[Stored dataset items]
- - -

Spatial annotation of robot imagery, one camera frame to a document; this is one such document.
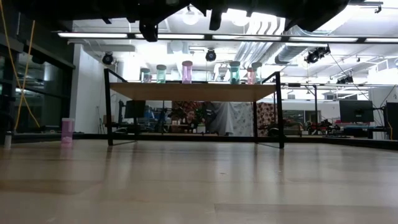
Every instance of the table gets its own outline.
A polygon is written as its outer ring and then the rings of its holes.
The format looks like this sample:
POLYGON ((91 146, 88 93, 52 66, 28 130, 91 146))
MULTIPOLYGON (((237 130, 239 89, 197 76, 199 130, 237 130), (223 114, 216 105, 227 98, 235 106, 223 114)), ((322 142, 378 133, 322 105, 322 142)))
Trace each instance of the table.
MULTIPOLYGON (((230 85, 216 83, 129 83, 114 71, 104 69, 106 117, 111 119, 111 93, 113 90, 132 100, 170 100, 170 101, 221 101, 221 102, 252 102, 253 106, 253 141, 258 142, 257 133, 257 101, 277 92, 277 109, 279 123, 279 146, 284 148, 282 93, 280 85, 280 72, 274 72, 263 82, 275 76, 275 83, 264 85, 230 85), (112 74, 122 82, 110 83, 109 75, 112 74)), ((112 127, 108 126, 108 145, 113 146, 112 127)))

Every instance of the monitor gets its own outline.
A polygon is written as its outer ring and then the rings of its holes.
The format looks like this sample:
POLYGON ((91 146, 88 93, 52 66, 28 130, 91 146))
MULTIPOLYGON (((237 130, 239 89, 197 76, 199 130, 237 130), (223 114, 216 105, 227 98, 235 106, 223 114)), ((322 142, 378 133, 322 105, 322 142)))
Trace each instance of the monitor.
POLYGON ((340 100, 340 120, 348 122, 373 122, 373 102, 369 100, 340 100))
POLYGON ((145 114, 144 100, 130 100, 126 102, 126 110, 124 112, 124 118, 143 118, 145 114))

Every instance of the pink water bottle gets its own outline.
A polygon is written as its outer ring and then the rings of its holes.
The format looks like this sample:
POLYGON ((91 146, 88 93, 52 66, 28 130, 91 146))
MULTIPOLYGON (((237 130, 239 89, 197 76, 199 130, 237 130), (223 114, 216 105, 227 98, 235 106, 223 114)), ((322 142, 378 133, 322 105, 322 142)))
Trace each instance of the pink water bottle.
POLYGON ((61 143, 72 145, 74 131, 75 131, 75 119, 62 118, 61 143))
POLYGON ((256 74, 253 68, 248 68, 248 84, 253 85, 256 83, 256 74))
POLYGON ((192 83, 192 65, 191 61, 182 62, 182 83, 192 83))

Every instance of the cable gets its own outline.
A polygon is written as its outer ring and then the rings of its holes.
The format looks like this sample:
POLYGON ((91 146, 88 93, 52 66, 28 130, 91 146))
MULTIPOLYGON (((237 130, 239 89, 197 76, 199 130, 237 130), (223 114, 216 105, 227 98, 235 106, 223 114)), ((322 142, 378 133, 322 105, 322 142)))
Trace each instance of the cable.
MULTIPOLYGON (((340 70, 343 72, 343 74, 344 74, 344 75, 347 75, 346 72, 342 69, 342 67, 338 64, 338 62, 336 61, 336 59, 334 58, 334 56, 333 56, 332 54, 330 54, 330 56, 331 56, 332 59, 336 62, 336 65, 340 68, 340 70)), ((366 99, 368 99, 369 101, 371 101, 371 100, 369 99, 369 97, 367 97, 367 96, 358 88, 358 86, 356 86, 354 83, 353 83, 353 85, 359 90, 359 92, 361 92, 361 94, 362 94, 363 96, 366 97, 366 99)), ((377 110, 377 113, 378 113, 378 115, 379 115, 380 121, 382 121, 381 115, 380 115, 380 111, 377 110)), ((374 121, 374 122, 375 122, 378 126, 382 126, 380 123, 378 123, 378 122, 376 122, 376 121, 374 121)))
MULTIPOLYGON (((21 88, 21 84, 19 83, 19 80, 18 80, 18 74, 17 74, 17 69, 15 68, 14 59, 12 58, 12 52, 11 52, 10 42, 9 42, 8 33, 7 33, 6 18, 5 18, 5 16, 4 16, 4 9, 3 9, 3 6, 2 6, 2 0, 0 0, 0 11, 1 11, 1 17, 2 17, 2 24, 3 24, 3 26, 4 26, 4 34, 6 35, 6 42, 7 42, 7 47, 8 47, 8 53, 9 53, 10 60, 11 60, 12 69, 13 69, 13 71, 14 71, 14 75, 15 75, 15 78, 16 78, 16 81, 17 81, 17 84, 18 84, 18 87, 19 87, 19 89, 22 89, 22 88, 21 88)), ((22 91, 21 99, 22 99, 22 98, 25 100, 26 107, 27 107, 27 109, 28 109, 30 115, 33 117, 34 121, 36 122, 37 127, 40 127, 40 124, 37 122, 35 116, 33 115, 32 111, 30 110, 30 107, 29 107, 29 105, 28 105, 28 102, 27 102, 27 100, 26 100, 26 98, 25 98, 25 95, 24 95, 24 92, 23 92, 23 91, 22 91)))
POLYGON ((383 100, 383 102, 380 104, 380 107, 383 105, 383 103, 384 103, 384 102, 386 101, 386 99, 391 95, 392 91, 394 91, 394 89, 395 89, 396 87, 397 87, 397 84, 395 84, 395 85, 392 87, 390 93, 385 97, 385 99, 383 100))
POLYGON ((29 49, 28 49, 28 53, 27 53, 28 60, 26 61, 24 82, 22 84, 22 90, 21 90, 21 96, 23 96, 23 97, 21 97, 19 99, 18 114, 17 114, 17 119, 16 119, 16 122, 15 122, 15 130, 18 128, 19 116, 21 115, 22 99, 25 97, 24 90, 25 90, 25 84, 26 84, 27 71, 29 69, 29 56, 30 56, 30 53, 32 51, 32 42, 33 42, 33 34, 34 34, 34 30, 35 30, 35 23, 36 23, 35 21, 33 21, 33 23, 32 23, 32 32, 30 34, 30 44, 29 44, 29 49))

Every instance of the clear plastic bottle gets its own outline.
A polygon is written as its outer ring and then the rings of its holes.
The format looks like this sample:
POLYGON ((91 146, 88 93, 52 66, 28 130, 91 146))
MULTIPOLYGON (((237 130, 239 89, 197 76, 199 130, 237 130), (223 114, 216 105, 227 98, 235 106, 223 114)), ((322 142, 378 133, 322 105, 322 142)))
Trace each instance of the clear plastic bottle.
POLYGON ((150 75, 150 69, 142 68, 140 69, 140 73, 141 73, 141 82, 150 83, 150 81, 152 80, 152 75, 150 75))
POLYGON ((241 66, 241 62, 231 62, 229 63, 231 67, 231 78, 229 79, 230 84, 240 84, 241 77, 239 76, 239 67, 241 66))
POLYGON ((192 83, 192 65, 191 61, 182 62, 182 83, 192 83))
POLYGON ((253 68, 248 68, 248 84, 253 85, 256 84, 256 74, 253 71, 253 68))
POLYGON ((261 68, 262 68, 262 63, 261 62, 254 62, 251 64, 253 71, 254 71, 254 75, 256 77, 256 82, 255 84, 261 84, 261 68))
POLYGON ((157 76, 156 82, 157 83, 166 83, 166 65, 158 65, 156 66, 157 69, 157 76))

- - -

Description of the task =>
Wherever an image appears, omit it; copy the rest of the records exactly.

Answer area =>
Spatial annotation of robot imagery, one camera frame to a document; this is one such document.
Every instance of the table gets its own outline.
A polygon is written as its outer ring and then the rings of its holes.
The format looks like this sample:
POLYGON ((91 146, 88 93, 52 66, 28 130, 91 146))
MULTIPOLYGON (((237 130, 239 89, 197 76, 199 130, 237 130), (223 114, 216 105, 227 98, 235 106, 223 114)), ((322 142, 378 133, 322 105, 322 142)))
Trace each instance of the table.
MULTIPOLYGON (((230 85, 216 83, 129 83, 114 71, 104 69, 106 117, 111 119, 111 93, 113 90, 132 100, 170 100, 170 101, 221 101, 221 102, 252 102, 253 106, 253 141, 258 142, 257 133, 257 101, 277 92, 277 109, 279 123, 279 146, 284 148, 282 93, 280 85, 280 72, 274 72, 263 82, 275 76, 275 83, 264 85, 230 85), (112 74, 122 82, 110 83, 109 75, 112 74)), ((112 127, 108 126, 108 145, 113 146, 112 127)))

Every instance of the monitor gets its own outline.
A polygon is written as its outer ring and then the rings of its holes.
The format looks like this sample:
POLYGON ((91 146, 88 93, 52 66, 28 130, 91 146))
MULTIPOLYGON (((237 130, 239 89, 197 76, 199 130, 237 130), (223 114, 216 105, 227 98, 235 106, 223 114)), ((322 142, 378 133, 322 105, 322 142)))
Trace each instance of the monitor.
POLYGON ((340 100, 340 120, 348 122, 373 122, 373 102, 369 100, 340 100))
POLYGON ((145 114, 144 100, 130 100, 126 102, 126 110, 124 112, 124 118, 143 118, 145 114))

Every instance of the pink water bottle gets its own outline.
A polygon is written as its outer ring and then the rings of its holes.
The format looks like this sample:
POLYGON ((91 146, 88 93, 52 66, 28 130, 91 146))
MULTIPOLYGON (((237 130, 239 89, 197 76, 199 130, 237 130), (223 114, 216 105, 227 98, 235 106, 223 114)), ((322 142, 378 133, 322 105, 322 142)))
Trace each instance of the pink water bottle.
POLYGON ((61 143, 72 145, 74 131, 75 131, 75 119, 62 118, 61 143))
POLYGON ((256 74, 253 68, 248 68, 248 84, 253 85, 256 83, 256 74))
POLYGON ((192 83, 192 65, 191 61, 182 62, 182 83, 192 83))

Every instance of the cable gets its own outline.
A polygon is written as its outer ring and then the rings of its holes.
The format looks like this sample:
POLYGON ((91 146, 88 93, 52 66, 28 130, 91 146))
MULTIPOLYGON (((237 130, 239 89, 197 76, 199 130, 237 130), (223 114, 216 105, 227 98, 235 106, 223 114)), ((322 142, 378 133, 322 105, 322 142)))
Trace each instance of the cable.
MULTIPOLYGON (((340 70, 343 72, 343 74, 344 74, 344 75, 347 75, 346 72, 342 69, 342 67, 338 64, 338 62, 336 61, 336 59, 334 58, 334 56, 333 56, 332 54, 330 54, 330 56, 331 56, 332 59, 336 62, 336 65, 340 68, 340 70)), ((366 99, 368 99, 369 101, 371 101, 371 100, 369 99, 369 97, 367 97, 367 96, 358 88, 358 86, 356 86, 354 83, 353 83, 353 85, 359 90, 359 92, 361 92, 361 94, 362 94, 363 96, 366 97, 366 99)), ((377 110, 377 113, 378 113, 378 115, 379 115, 380 121, 382 121, 381 115, 380 115, 380 111, 377 110)), ((374 121, 374 122, 375 122, 378 126, 382 126, 380 123, 378 123, 378 122, 376 122, 376 121, 374 121)))
MULTIPOLYGON (((21 88, 21 84, 19 83, 19 80, 18 80, 18 74, 17 74, 17 69, 15 68, 14 59, 12 58, 12 52, 11 52, 10 42, 9 42, 8 33, 7 33, 6 18, 5 18, 5 16, 4 16, 4 9, 3 9, 3 6, 2 6, 2 0, 0 0, 0 11, 1 11, 1 17, 2 17, 2 24, 3 24, 3 26, 4 26, 4 34, 6 35, 6 42, 7 42, 7 47, 8 47, 8 53, 9 53, 10 60, 11 60, 12 69, 13 69, 13 71, 14 71, 14 75, 15 75, 15 78, 16 78, 16 81, 17 81, 17 84, 18 84, 18 87, 19 87, 19 89, 22 89, 22 88, 21 88)), ((22 91, 21 99, 22 99, 22 98, 25 100, 26 107, 27 107, 27 109, 28 109, 30 115, 33 117, 34 121, 36 122, 37 127, 40 127, 40 124, 37 122, 35 116, 33 115, 32 111, 30 110, 30 107, 29 107, 29 105, 28 105, 28 102, 27 102, 27 100, 26 100, 26 98, 25 98, 25 95, 24 95, 24 92, 23 92, 23 91, 22 91)))
POLYGON ((383 100, 383 102, 380 104, 380 107, 383 105, 383 103, 384 103, 384 102, 386 101, 386 99, 391 95, 392 91, 394 91, 394 89, 395 89, 396 87, 397 87, 397 84, 395 84, 395 85, 392 87, 390 93, 385 97, 385 99, 383 100))
POLYGON ((29 49, 28 49, 28 53, 27 53, 28 60, 26 61, 24 82, 22 84, 22 90, 21 90, 21 96, 23 96, 23 97, 21 97, 19 99, 18 114, 17 114, 17 119, 16 119, 16 122, 15 122, 15 130, 18 128, 19 116, 21 115, 22 99, 25 97, 24 90, 25 90, 25 84, 26 84, 27 71, 29 69, 29 56, 30 56, 30 53, 32 51, 32 42, 33 42, 33 34, 34 34, 34 30, 35 30, 35 23, 36 23, 35 21, 33 21, 33 23, 32 23, 32 32, 30 34, 30 44, 29 44, 29 49))

Every instance of the clear plastic bottle gets its own outline.
A polygon is written as its outer ring and then the rings of its holes.
The format looks like this sample:
POLYGON ((91 146, 88 93, 52 66, 28 130, 91 146))
MULTIPOLYGON (((237 130, 239 89, 197 76, 199 130, 237 130), (223 114, 216 105, 227 98, 235 106, 223 114)), ((322 142, 378 133, 322 105, 322 142)))
Trace each instance of the clear plastic bottle.
POLYGON ((150 75, 150 69, 142 68, 140 69, 140 73, 141 73, 141 82, 150 83, 150 81, 152 80, 152 75, 150 75))
POLYGON ((241 66, 241 62, 231 62, 229 63, 231 67, 231 78, 229 79, 230 84, 240 84, 241 77, 239 76, 239 67, 241 66))
POLYGON ((192 83, 192 65, 191 61, 182 62, 182 83, 192 83))
POLYGON ((253 68, 248 68, 248 84, 253 85, 256 84, 256 74, 253 71, 253 68))
POLYGON ((261 68, 262 68, 262 63, 261 62, 254 62, 251 64, 253 71, 254 71, 254 75, 256 77, 256 82, 255 84, 261 84, 261 68))
POLYGON ((157 76, 156 82, 157 83, 166 83, 166 65, 158 65, 156 66, 157 69, 157 76))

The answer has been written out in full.